A voir en priorité
4étoile(s) 4étoile(s) 4étoile(s) 4étoile(s) 4étoile(s)

LES FANTÔMES D’ISMAËL

Arnaud Desplechin

Mathieu Almaric, Marion Cotillard, Charlotte Gainsbourg, Louis Garrel, Alba Rohrwacher, Hippolyte Girardot

110 min.
17 mai 2017
LES FANTÔMES D'ISMAËL

Ismaël Vuillard fabrique des films. En ce moment, il crée le portrait d’Ivan, un diplomate inspiré de son frère. Avec Bloom, son beau-père et maître, il pleure encore la mort de sa femme Carlotta, disparue il y a vingt ans. Depuis, il tente de se reconstruire auprès de Sylvia, qui lui apporte de la stabilité. Mais un jour, Carlotta réapparait. Sylvia s’enfuit, ne supportant pas la jalousie qui l’assaillit. Ismaël rejette Carlotta, quitte le tournage de son film pour aller s’enfermer dans la maison familiale à Roubaix, submergé par ses fantômes.

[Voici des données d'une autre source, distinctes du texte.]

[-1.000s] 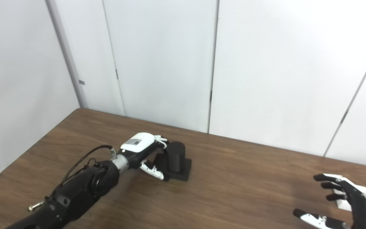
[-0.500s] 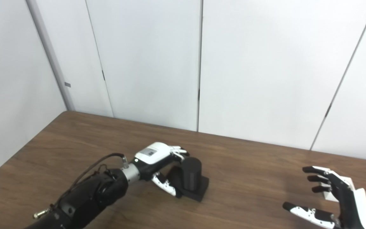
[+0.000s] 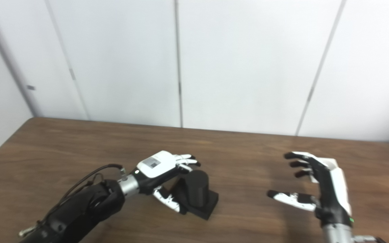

Deux années après « Trois souvenirs de ma jeunesse » et projeté en ouverture du 70e Festival de Cannes, Arnaud Desplechin nous revient avec une œuvre cinématographique aux perspectives multiples. Le film emboîte les récits les uns dans les autres, fait rencontrer le passé et le présent, questionne les relations amoureuses, brouille les frontières entre les époques, entre la réalité et la fiction, … tout cela avec un casting fonctionnant à merveilles et qui regroupe entre autres Mathieu Almaric, Charlotte Gainsbourg et Marion Cotillard.

Le film démarre à la manière d’une comédie d’espionnage. Des diplomates discutent d’un certain Ivan Dédalus (Louis Garrel) qui s’est volatilisé. Au moyen d’un flash-back, on découvre comment ce personnage, au parcours atypique, s’est retrouvé à un entretien pour un poste diplomatique. On apprend qu’il vient de Roubaix, tout comme Ismaël mais c’est aussi la ville natale d’Arnaud Desplechin qui revient souvent y tourner. Mais revenons au film. Ou du moins à celui auquel nous pensions assister. Car cette histoire qui place au centre de l’intrigue Ivan Dédalus, n’est pas celle qui nous concerne, du moins pas directement. Dans la séquence suivante, on découvre Ismaël (Mathieu Almaric), fumant une cigarette et répétant les derniers mots d’Ivan : « J’étais fatigué ». Cela nous permet de comprendre rapidement que l’histoire d’Ivan Dédalus est le fruit de l’imagination d’Ismaël, occupé à écrire son prochain film. Arnaud Desplechin nous avait donc emmenés sur une fausse piste, une ouverture de film sur un autre film.

On découvre alors une autre histoire, celle d’Ismaël, ce cinéaste tourmenté par des cauchemars qui l’empêchent de dormir. Il entretient une relation avec Sylvia (Charlotte Gainsbourg), qui lui apporte une certaine tranquillité. Mais Carlotta, qu’il croyait morte, va réapparaitre du jour au lendemain et bouleverser cet équilibre fragile qu’il avait retrouvé auprès de Sylvia. Cette dernière ne supporte pas la jalousie qui l’assaillit depuis le retour de Carlotta et décide de partir. On retrouve cette thématique de l’épouse revenante et on pense évidemment aux films d’Hitchcock, à commencer bien sûr par « Vertigo » mais aussi à « Rebecca ». Sauf qu’en l’occurrence, les fantômes reviennent réellement côtoyer le monde des vivants.

Il y a aussi tout un questionnement sur l’art de créer, de fabriquer un film, de raconter une histoire. À ce sujet, la scène culminante se déroule dans le grenier de la maison à Roubaix. On a l’impression, via le personnage d’Ismaël, de plonger dans la tête du cinéaste. D’être dans cette espèce de furie où la seule chose qui importe, c’est de trouver comment terminer ce film jusqu’à finir par développer une sorte de logique dans l’explication du récit qui apparaît claire à l’esprit du cinéaste mais beaucoup moins à celui à qui il la raconte. Au final, on est face à une œuvre complexe qui réussit, avec une virtuosité du montage, à faire coexister plusieurs histoires qui n’appartiennent pas à la même époque, ni au même univers. Le film divisera, bien évidemment, comme à chacune des œuvres du cinéaste, mais les admirateurs y trouveront leur bonheur.